**To do:**
The material below includes pictures; leave them out and return only the lines between the line containing "(316, 253): -2.2, -49.3, 3.1" and the line containing "Pointing on the", inclusive, word for word.

**Provided material:**
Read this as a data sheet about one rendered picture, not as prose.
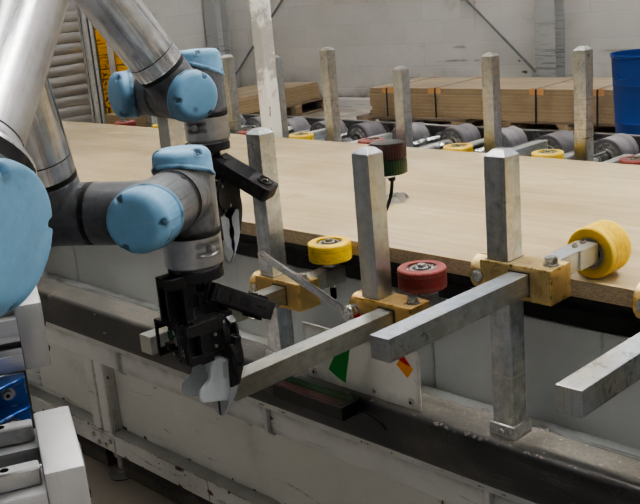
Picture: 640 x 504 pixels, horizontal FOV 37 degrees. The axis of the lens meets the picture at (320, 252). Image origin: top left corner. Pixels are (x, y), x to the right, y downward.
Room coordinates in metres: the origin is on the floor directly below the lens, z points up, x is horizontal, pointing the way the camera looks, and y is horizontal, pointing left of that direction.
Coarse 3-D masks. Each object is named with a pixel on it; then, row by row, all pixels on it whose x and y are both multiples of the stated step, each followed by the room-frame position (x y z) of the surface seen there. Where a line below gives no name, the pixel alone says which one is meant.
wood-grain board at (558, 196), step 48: (96, 144) 3.24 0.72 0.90; (144, 144) 3.14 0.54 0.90; (240, 144) 2.96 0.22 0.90; (288, 144) 2.88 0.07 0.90; (336, 144) 2.80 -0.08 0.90; (240, 192) 2.23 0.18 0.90; (288, 192) 2.18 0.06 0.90; (336, 192) 2.14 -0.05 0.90; (432, 192) 2.05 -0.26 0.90; (480, 192) 2.01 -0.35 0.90; (528, 192) 1.97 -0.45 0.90; (576, 192) 1.93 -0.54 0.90; (624, 192) 1.90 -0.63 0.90; (288, 240) 1.84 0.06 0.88; (432, 240) 1.66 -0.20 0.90; (480, 240) 1.63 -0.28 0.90; (528, 240) 1.61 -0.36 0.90; (576, 288) 1.37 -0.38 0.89; (624, 288) 1.31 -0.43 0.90
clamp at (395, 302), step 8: (352, 296) 1.49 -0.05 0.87; (360, 296) 1.47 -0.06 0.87; (392, 296) 1.46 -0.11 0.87; (400, 296) 1.45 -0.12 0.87; (360, 304) 1.46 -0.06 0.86; (368, 304) 1.45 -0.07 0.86; (376, 304) 1.44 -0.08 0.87; (384, 304) 1.43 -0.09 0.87; (392, 304) 1.42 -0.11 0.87; (400, 304) 1.41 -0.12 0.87; (424, 304) 1.41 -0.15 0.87; (360, 312) 1.46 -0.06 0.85; (368, 312) 1.45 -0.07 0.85; (400, 312) 1.40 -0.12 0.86; (408, 312) 1.39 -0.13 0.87; (416, 312) 1.40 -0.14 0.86; (400, 320) 1.40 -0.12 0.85
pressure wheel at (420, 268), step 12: (408, 264) 1.50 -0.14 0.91; (420, 264) 1.48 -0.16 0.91; (432, 264) 1.50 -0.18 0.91; (444, 264) 1.49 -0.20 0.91; (408, 276) 1.46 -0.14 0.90; (420, 276) 1.45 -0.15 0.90; (432, 276) 1.45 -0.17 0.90; (444, 276) 1.46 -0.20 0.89; (408, 288) 1.46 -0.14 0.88; (420, 288) 1.45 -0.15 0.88; (432, 288) 1.45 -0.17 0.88
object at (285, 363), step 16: (432, 304) 1.48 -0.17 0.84; (352, 320) 1.39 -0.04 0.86; (368, 320) 1.38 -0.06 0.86; (384, 320) 1.40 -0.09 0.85; (320, 336) 1.33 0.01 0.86; (336, 336) 1.33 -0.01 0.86; (352, 336) 1.35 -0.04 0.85; (368, 336) 1.37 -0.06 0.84; (288, 352) 1.28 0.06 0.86; (304, 352) 1.28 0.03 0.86; (320, 352) 1.30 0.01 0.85; (336, 352) 1.32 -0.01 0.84; (256, 368) 1.23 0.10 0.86; (272, 368) 1.24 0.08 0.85; (288, 368) 1.26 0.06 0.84; (304, 368) 1.28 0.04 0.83; (240, 384) 1.20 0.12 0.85; (256, 384) 1.22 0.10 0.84; (272, 384) 1.24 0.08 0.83
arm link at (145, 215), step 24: (96, 192) 1.08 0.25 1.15; (120, 192) 1.06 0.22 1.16; (144, 192) 1.04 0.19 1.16; (168, 192) 1.06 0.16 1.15; (192, 192) 1.11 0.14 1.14; (96, 216) 1.06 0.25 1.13; (120, 216) 1.04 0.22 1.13; (144, 216) 1.03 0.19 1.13; (168, 216) 1.03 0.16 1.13; (192, 216) 1.10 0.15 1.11; (96, 240) 1.08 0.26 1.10; (120, 240) 1.04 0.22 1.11; (144, 240) 1.03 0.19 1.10; (168, 240) 1.05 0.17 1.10
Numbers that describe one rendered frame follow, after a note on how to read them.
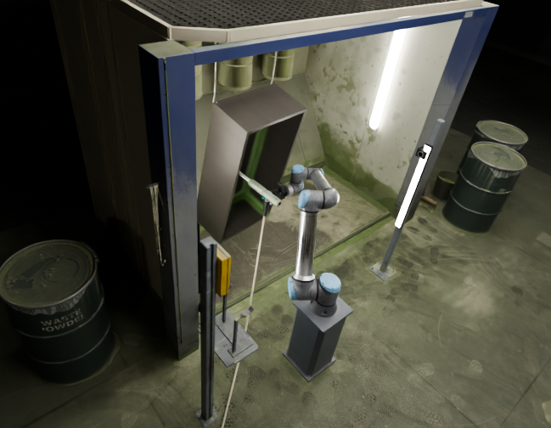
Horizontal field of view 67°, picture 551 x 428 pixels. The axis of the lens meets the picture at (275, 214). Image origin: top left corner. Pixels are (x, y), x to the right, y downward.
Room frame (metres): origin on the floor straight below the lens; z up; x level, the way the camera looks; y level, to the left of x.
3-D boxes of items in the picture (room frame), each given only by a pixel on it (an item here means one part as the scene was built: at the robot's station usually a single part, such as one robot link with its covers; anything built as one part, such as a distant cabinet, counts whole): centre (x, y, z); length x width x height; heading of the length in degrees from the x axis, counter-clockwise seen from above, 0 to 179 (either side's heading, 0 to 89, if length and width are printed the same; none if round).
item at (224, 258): (1.38, 0.23, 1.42); 0.12 x 0.06 x 0.26; 45
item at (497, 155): (4.02, -2.25, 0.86); 0.54 x 0.54 x 0.01
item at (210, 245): (1.34, 0.28, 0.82); 0.06 x 0.06 x 1.64; 45
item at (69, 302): (1.68, 1.34, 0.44); 0.59 x 0.58 x 0.89; 116
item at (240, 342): (1.46, 0.16, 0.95); 0.26 x 0.15 x 0.32; 45
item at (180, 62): (1.84, 0.57, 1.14); 0.18 x 0.18 x 2.29; 45
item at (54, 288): (1.68, 1.35, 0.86); 0.54 x 0.54 x 0.01
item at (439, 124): (2.97, -1.13, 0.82); 0.05 x 0.05 x 1.64; 45
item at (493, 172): (4.02, -2.25, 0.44); 0.59 x 0.58 x 0.89; 150
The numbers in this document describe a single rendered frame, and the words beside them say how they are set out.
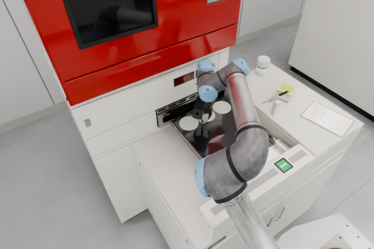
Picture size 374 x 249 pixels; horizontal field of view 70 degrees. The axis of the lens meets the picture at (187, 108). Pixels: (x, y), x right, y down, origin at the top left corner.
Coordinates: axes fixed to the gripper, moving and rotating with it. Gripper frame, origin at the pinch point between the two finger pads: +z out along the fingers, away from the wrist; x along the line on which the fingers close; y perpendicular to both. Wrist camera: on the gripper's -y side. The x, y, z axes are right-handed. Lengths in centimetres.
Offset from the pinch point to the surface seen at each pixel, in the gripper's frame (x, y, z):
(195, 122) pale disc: 4.0, 0.3, 1.3
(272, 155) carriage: -36.0, -8.9, 3.2
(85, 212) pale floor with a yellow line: 80, -28, 91
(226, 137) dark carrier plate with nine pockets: -13.6, -5.2, 1.3
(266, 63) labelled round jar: -26, 41, -14
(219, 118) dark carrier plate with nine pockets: -7.3, 6.7, 1.2
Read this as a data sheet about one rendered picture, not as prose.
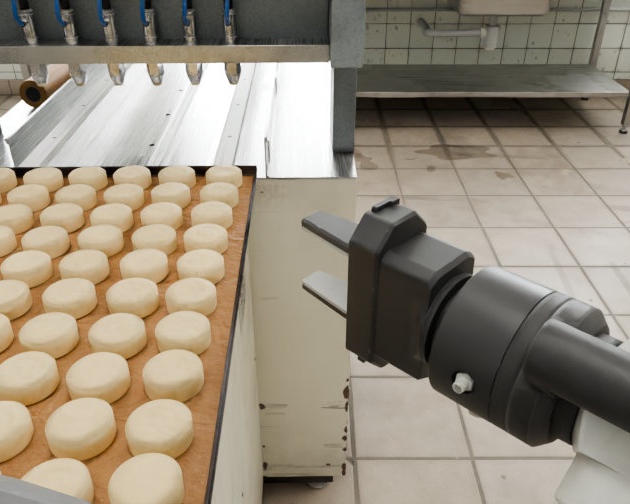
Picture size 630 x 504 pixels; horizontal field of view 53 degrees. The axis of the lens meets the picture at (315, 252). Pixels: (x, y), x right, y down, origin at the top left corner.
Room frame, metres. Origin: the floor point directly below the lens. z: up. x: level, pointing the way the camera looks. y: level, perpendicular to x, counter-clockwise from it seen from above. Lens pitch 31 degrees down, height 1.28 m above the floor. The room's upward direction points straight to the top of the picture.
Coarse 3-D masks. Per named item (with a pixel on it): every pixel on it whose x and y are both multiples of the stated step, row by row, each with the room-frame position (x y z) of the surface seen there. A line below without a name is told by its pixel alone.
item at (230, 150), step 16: (256, 64) 1.50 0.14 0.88; (240, 80) 1.31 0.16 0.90; (256, 80) 1.47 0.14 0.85; (240, 96) 1.20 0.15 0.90; (240, 112) 1.11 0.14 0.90; (224, 128) 1.03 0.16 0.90; (240, 128) 1.03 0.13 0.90; (224, 144) 0.95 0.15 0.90; (240, 144) 1.02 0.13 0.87; (224, 160) 0.89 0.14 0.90; (240, 160) 1.00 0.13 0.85
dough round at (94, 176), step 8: (80, 168) 0.81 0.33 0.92; (88, 168) 0.81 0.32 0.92; (96, 168) 0.81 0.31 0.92; (72, 176) 0.78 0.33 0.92; (80, 176) 0.78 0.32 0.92; (88, 176) 0.78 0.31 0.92; (96, 176) 0.78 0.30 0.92; (104, 176) 0.79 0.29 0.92; (72, 184) 0.77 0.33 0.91; (88, 184) 0.77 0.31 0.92; (96, 184) 0.78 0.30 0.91; (104, 184) 0.79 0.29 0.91
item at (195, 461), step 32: (96, 192) 0.77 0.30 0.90; (192, 192) 0.77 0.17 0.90; (64, 256) 0.61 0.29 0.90; (224, 256) 0.61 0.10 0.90; (32, 288) 0.54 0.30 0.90; (96, 288) 0.54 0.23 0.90; (160, 288) 0.54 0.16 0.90; (224, 288) 0.54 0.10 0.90; (96, 320) 0.49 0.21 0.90; (160, 320) 0.49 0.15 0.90; (224, 320) 0.49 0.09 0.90; (160, 352) 0.44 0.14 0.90; (224, 352) 0.44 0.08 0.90; (64, 384) 0.40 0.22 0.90; (32, 416) 0.36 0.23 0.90; (128, 416) 0.36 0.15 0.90; (192, 416) 0.36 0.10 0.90; (32, 448) 0.33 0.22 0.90; (128, 448) 0.33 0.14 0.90; (192, 448) 0.33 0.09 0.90; (96, 480) 0.30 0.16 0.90; (192, 480) 0.30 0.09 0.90
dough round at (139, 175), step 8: (120, 168) 0.81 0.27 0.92; (128, 168) 0.81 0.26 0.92; (136, 168) 0.81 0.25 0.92; (144, 168) 0.81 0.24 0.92; (120, 176) 0.78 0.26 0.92; (128, 176) 0.78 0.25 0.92; (136, 176) 0.78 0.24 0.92; (144, 176) 0.79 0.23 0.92; (136, 184) 0.77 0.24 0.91; (144, 184) 0.78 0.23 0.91
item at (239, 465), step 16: (240, 304) 0.76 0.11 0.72; (240, 320) 0.75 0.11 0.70; (240, 336) 0.74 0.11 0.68; (240, 352) 0.72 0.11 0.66; (240, 368) 0.71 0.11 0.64; (240, 384) 0.69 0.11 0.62; (256, 384) 0.92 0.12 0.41; (240, 400) 0.68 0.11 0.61; (256, 400) 0.90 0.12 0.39; (224, 416) 0.53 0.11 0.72; (240, 416) 0.67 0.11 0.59; (256, 416) 0.88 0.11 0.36; (224, 432) 0.52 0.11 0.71; (240, 432) 0.65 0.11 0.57; (256, 432) 0.86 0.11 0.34; (224, 448) 0.51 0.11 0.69; (240, 448) 0.64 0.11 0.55; (256, 448) 0.84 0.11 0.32; (224, 464) 0.50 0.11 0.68; (240, 464) 0.62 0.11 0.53; (256, 464) 0.82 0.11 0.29; (224, 480) 0.49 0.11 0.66; (240, 480) 0.61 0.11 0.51; (256, 480) 0.80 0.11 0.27; (224, 496) 0.48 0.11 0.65; (240, 496) 0.60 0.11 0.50; (256, 496) 0.79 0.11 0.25
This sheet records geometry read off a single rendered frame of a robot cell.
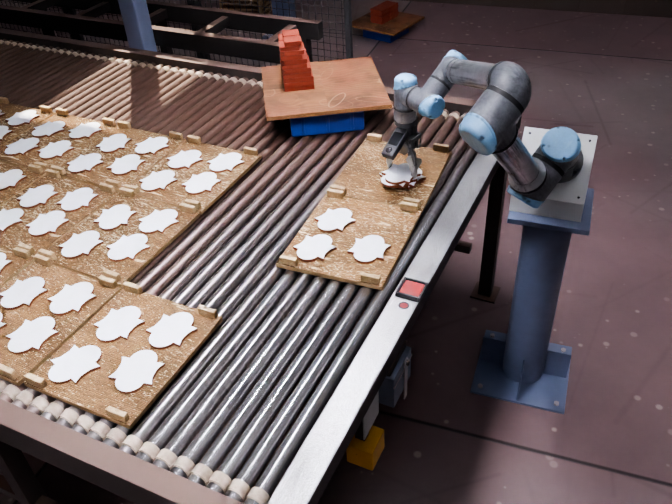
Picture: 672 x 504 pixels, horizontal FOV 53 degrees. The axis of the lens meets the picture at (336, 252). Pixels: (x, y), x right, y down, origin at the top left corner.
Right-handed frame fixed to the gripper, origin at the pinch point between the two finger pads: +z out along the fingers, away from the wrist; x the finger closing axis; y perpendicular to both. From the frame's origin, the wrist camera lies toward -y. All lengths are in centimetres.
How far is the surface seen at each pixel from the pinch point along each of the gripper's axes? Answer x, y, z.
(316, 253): -2.2, -49.3, 3.1
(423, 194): -10.4, -1.3, 4.3
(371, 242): -12.8, -35.0, 3.1
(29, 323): 44, -121, 3
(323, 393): -38, -89, 6
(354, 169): 19.6, -1.5, 4.3
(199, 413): -17, -112, 6
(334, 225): 2.5, -34.6, 3.1
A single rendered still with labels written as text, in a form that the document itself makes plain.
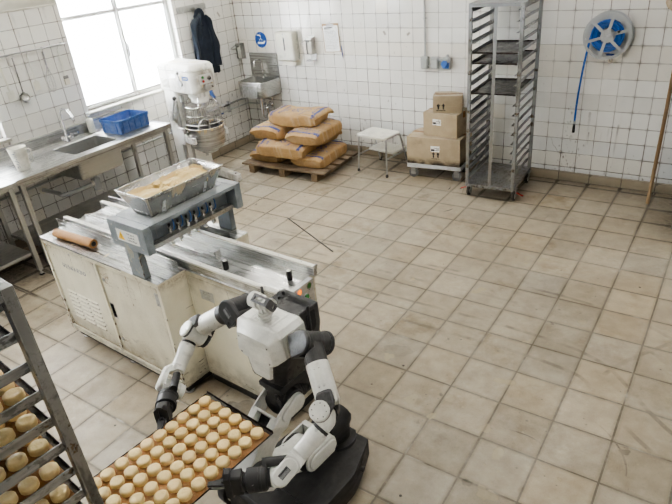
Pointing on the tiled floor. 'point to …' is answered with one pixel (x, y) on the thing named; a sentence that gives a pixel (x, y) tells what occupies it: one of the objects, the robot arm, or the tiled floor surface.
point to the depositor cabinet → (130, 300)
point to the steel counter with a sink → (101, 150)
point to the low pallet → (300, 166)
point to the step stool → (382, 143)
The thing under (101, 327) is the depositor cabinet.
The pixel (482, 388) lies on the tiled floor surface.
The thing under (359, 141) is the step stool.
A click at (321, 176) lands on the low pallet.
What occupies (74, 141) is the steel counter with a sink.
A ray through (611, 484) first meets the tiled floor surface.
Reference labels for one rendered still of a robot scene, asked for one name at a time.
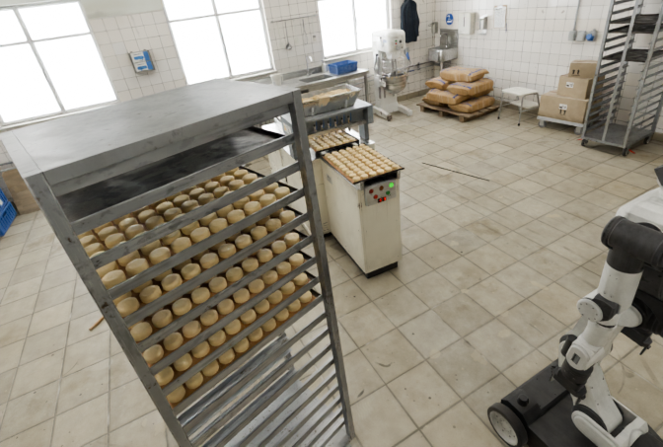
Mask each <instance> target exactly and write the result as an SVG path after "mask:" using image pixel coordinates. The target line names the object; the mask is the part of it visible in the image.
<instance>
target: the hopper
mask: <svg viewBox="0 0 663 447"><path fill-rule="evenodd" d="M338 89H341V90H348V91H350V92H348V93H343V94H339V95H334V96H330V97H326V98H321V99H317V100H313V101H309V102H305V103H303V107H304V114H305V117H308V116H312V115H317V114H321V113H325V112H332V111H336V110H340V109H344V108H349V107H353V106H354V104H355V102H356V100H357V98H358V95H359V93H360V91H361V89H359V88H356V87H353V86H350V85H347V84H345V85H340V86H335V87H331V88H326V89H322V90H318V91H314V92H309V93H305V94H301V95H302V101H305V100H307V99H311V97H312V98H313V97H314V96H316V95H318V96H320V97H321V96H324V95H326V94H331V93H330V91H336V90H338Z"/></svg>
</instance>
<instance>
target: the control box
mask: <svg viewBox="0 0 663 447"><path fill-rule="evenodd" d="M390 183H393V184H394V185H393V186H392V187H390ZM380 186H383V187H384V188H383V189H382V190H380ZM370 189H373V193H370V192H369V191H370ZM387 191H389V192H390V194H389V195H387V194H386V192H387ZM376 194H377V195H378V198H377V199H375V198H374V195H376ZM364 197H365V205H366V206H370V205H373V204H376V203H379V199H380V198H381V200H380V201H381V202H382V201H385V199H384V198H386V200H388V199H391V198H394V197H397V192H396V180H395V179H390V180H387V181H384V182H381V183H378V184H375V185H372V186H367V187H365V188H364Z"/></svg>
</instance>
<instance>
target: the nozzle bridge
mask: <svg viewBox="0 0 663 447"><path fill-rule="evenodd" d="M350 113H351V121H350V124H348V122H347V116H348V115H349V118H350ZM343 115H344V123H343V125H341V121H340V120H341V118H342V119H343ZM336 116H337V118H336ZM330 118H331V119H330ZM280 119H281V124H282V130H283V133H284V134H285V135H288V134H290V133H293V128H292V123H291V117H290V113H287V114H284V115H281V116H280ZM305 119H306V125H307V132H308V138H312V137H316V136H319V135H323V134H327V133H331V132H335V131H339V130H342V129H346V128H349V127H353V126H357V125H358V126H359V137H361V138H362V139H364V140H368V139H369V129H368V124H370V123H374V119H373V105H371V104H369V103H366V102H364V101H361V100H359V99H357V100H356V102H355V104H354V106H353V107H349V108H344V109H340V110H336V111H332V112H325V113H321V114H317V115H312V116H308V117H305ZM323 120H324V121H323ZM334 120H336V122H337V125H336V126H337V127H334ZM328 121H329V122H330V125H331V129H328ZM316 122H317V125H316V128H317V132H314V124H316ZM321 122H322V123H323V127H324V130H323V131H321ZM288 146H289V151H290V156H291V157H292V158H293V159H294V160H297V159H298V156H297V151H296V145H295V143H293V144H291V145H288Z"/></svg>
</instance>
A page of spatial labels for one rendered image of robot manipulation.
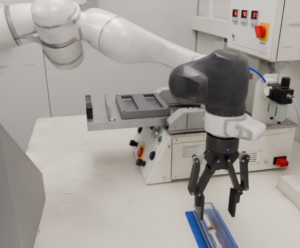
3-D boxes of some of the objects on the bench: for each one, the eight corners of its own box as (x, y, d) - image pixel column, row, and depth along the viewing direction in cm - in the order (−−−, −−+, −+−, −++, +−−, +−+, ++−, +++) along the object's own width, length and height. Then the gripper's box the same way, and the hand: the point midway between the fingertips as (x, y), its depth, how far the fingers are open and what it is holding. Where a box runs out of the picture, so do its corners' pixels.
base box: (244, 134, 148) (249, 98, 142) (294, 174, 114) (302, 130, 108) (131, 143, 138) (130, 106, 132) (148, 191, 104) (148, 143, 98)
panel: (131, 144, 136) (149, 106, 131) (145, 181, 109) (168, 134, 104) (127, 143, 136) (145, 104, 131) (139, 180, 108) (162, 132, 103)
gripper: (257, 124, 78) (247, 203, 86) (176, 128, 75) (173, 209, 84) (273, 136, 71) (260, 221, 79) (183, 141, 68) (180, 228, 77)
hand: (216, 206), depth 81 cm, fingers open, 8 cm apart
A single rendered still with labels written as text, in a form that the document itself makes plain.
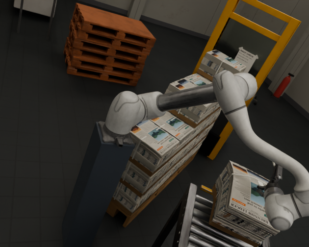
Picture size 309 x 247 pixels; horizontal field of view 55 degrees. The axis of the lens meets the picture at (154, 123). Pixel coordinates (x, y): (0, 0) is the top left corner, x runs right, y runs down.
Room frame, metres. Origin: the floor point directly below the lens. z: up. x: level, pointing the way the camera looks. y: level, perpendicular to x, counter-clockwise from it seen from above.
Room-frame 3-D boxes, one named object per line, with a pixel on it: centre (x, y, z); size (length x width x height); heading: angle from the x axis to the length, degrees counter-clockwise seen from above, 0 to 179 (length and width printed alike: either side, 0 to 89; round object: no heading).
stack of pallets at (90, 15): (4.33, 1.15, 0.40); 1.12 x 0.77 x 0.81; 123
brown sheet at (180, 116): (2.43, -0.20, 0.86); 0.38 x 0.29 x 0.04; 71
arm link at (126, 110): (1.45, 0.18, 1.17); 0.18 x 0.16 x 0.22; 153
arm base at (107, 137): (1.42, 0.18, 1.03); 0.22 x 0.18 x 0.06; 31
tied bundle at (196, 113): (2.43, -0.19, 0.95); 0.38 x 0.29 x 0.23; 71
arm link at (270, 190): (1.15, -0.65, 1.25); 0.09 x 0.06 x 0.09; 89
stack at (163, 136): (2.30, -0.15, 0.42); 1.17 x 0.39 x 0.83; 161
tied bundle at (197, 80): (2.71, -0.29, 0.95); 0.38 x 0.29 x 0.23; 70
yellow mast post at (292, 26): (3.29, -0.84, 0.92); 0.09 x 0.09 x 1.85; 71
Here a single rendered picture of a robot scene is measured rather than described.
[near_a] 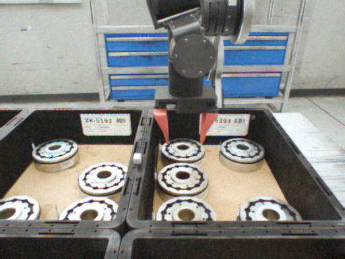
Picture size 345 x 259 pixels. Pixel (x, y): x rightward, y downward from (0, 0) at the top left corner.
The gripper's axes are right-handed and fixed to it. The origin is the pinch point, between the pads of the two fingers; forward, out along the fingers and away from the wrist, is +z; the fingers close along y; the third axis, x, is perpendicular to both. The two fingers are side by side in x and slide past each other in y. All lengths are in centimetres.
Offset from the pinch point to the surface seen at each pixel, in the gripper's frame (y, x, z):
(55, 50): -127, 269, 34
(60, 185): -26.1, 1.6, 11.7
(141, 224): -6.5, -19.5, 1.7
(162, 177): -4.3, -0.1, 8.8
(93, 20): -60, 184, -4
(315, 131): 55, 50, 25
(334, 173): 47, 22, 25
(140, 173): -7.6, -8.2, 1.8
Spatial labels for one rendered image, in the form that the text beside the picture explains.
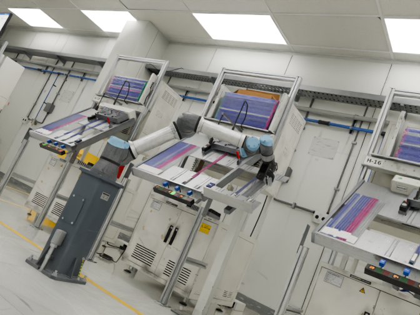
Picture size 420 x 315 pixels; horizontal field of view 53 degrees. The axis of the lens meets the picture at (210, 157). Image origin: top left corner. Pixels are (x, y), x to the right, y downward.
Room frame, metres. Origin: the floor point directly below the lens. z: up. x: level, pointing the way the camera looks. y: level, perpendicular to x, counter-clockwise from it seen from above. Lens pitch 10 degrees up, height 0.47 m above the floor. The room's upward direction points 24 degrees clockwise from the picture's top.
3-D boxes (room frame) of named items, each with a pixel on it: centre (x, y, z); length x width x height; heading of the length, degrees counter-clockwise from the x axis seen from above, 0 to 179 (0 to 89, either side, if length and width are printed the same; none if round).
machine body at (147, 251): (3.39, -0.16, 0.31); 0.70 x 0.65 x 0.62; 53
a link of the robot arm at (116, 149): (2.30, 0.49, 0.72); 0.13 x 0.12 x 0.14; 176
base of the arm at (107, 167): (2.29, 0.49, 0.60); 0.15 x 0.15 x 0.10
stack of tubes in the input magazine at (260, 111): (3.26, -0.14, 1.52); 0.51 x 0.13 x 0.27; 53
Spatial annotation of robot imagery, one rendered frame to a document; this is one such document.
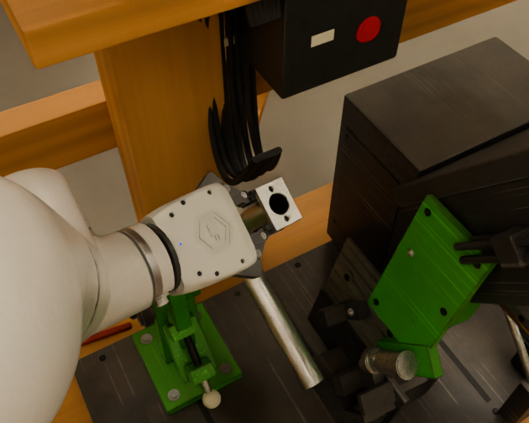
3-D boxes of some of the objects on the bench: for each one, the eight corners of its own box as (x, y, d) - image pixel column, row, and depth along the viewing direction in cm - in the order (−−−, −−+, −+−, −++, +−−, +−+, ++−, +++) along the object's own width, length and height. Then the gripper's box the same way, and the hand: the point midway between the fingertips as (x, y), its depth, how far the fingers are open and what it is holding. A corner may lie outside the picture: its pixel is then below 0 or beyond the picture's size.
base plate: (724, 279, 112) (730, 274, 110) (176, 636, 78) (175, 635, 76) (552, 140, 135) (556, 133, 133) (72, 368, 101) (69, 362, 99)
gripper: (102, 201, 66) (232, 157, 77) (167, 339, 65) (289, 274, 76) (127, 178, 60) (263, 133, 71) (198, 329, 59) (325, 259, 70)
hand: (264, 211), depth 72 cm, fingers closed on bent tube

**Exercise answer:**
(316, 253): -2.2, -49.3, 3.1
(423, 194): -10.4, -1.3, 4.3
(371, 242): -12.8, -35.0, 3.1
(29, 323): 44, -121, 3
(323, 393): -38, -89, 6
(354, 169): 19.6, -1.5, 4.3
(199, 413): -17, -112, 6
(334, 225): 2.5, -34.6, 3.1
A single rendered still with labels written as text, in a form that the document itself makes plain.
Pointing on the tiled floor. 'point to …' is answered with one pixel (x, y) on the thing named; a sentence that gives a pixel (x, y) tells what occupies it: one of the objects, the robot arm, or the tiled floor surface.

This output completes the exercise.